Tedstone Oil is a partner in the Acorn project, alongside Storegga, Shell and North Sea Midstream Partners. Acorn is developing projects to capture and store CO2 emissions and establish hydrogen infrastructure, all essential to meeting the UK's net zero targets.

CO2 emissions will be captured from a range of emitters including the St Fergus gas terminals, Peterhead power station and a National Grid owned feeder pipeline which will transport emissions from the Grangemouth and Mossmorran industrial areas. Taken together, these form the Scottish Cluster which has Track 1 Reserve status in the UK Department for Energy, Security and Net Zero (DESNZ) Carbon Capture Utilisation and Storage (CCUS) Cluster Sequencing Process.

The transport and storage (T&S) system will use the Goldeneye pipeline to transport CO2 for sequestration in depleted reservoirs initially. Applications for two additional storage licences were submitted to the North Sea Transition Authority (NSTA) in September 2022 to expand the existing storage capacity using the existing Miller pipeline. In-line inspections are planned onshore in 2023 and offshore in 2024.

During 2022, Acorn completed a FEED study for its carbon capture plant at St Fergus and is progressing concept select and pre-FEED phase studies for the onshore and offshore T&S infrastructure. Acorn is also completing feasibility studies for a shipping and import scheme using existing port facilities at Peterhead in north-east Scotland to import CO2 by ship from geographically remote emitters nationally and internationally.

Acorn will continue to mature its decarbonisation projects technically and commercially in 2023. Acorn is preparing to launch a FEED competition to determine the best technical and commercial solution for a blue hydrogen production plant.
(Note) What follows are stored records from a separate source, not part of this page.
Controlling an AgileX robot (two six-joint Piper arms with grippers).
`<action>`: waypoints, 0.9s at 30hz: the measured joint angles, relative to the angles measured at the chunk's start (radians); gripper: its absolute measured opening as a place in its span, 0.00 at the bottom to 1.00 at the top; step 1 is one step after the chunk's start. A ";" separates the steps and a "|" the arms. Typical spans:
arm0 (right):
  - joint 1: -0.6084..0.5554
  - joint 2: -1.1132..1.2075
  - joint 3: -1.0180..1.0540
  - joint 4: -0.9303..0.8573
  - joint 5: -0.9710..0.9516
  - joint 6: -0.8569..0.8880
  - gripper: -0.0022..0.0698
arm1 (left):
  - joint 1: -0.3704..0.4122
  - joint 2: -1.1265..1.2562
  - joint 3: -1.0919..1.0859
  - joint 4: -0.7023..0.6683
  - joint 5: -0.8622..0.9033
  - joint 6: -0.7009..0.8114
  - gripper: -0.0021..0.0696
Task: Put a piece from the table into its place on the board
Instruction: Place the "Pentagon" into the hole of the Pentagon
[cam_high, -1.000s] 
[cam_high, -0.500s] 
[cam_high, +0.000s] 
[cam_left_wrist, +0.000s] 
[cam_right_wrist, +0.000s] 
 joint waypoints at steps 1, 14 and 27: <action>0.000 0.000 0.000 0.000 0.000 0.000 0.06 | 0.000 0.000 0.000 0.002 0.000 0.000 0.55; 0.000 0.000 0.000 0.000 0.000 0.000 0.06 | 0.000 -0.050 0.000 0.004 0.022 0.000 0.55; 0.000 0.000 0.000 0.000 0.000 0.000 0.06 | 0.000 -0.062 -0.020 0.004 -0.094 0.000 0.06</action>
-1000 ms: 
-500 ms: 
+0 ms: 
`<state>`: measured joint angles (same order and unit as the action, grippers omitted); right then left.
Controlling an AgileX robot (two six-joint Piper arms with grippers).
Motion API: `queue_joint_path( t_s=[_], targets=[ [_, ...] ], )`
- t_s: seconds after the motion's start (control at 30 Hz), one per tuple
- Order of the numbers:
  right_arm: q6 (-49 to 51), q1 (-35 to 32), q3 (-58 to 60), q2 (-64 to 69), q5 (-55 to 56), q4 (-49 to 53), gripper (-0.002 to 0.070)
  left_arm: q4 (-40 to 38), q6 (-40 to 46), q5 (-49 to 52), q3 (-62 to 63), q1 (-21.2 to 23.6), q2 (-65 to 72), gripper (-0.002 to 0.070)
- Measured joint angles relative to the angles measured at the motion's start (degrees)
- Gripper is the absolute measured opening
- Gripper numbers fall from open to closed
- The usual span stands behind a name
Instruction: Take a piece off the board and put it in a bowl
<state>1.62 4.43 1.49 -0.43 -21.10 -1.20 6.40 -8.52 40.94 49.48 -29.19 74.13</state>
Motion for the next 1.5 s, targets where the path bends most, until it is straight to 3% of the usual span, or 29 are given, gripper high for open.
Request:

We expect this to be initiated at the same time as engineering for CCS and import/shipping projects are progressed after the Track 2 sequencing process.

The Scottish Cluster

Acorn and a cross-sector group of Scottish industrial CO2 emitters, formed the Scottish Cluster as part of a campaign calling on the Scottish and UK Governments to deliver the actions needed so that CCS, hydrogen and other low carbon technologies, can enable the decarbonisation of Scottish and UK industry and facilitate a low carbon economy.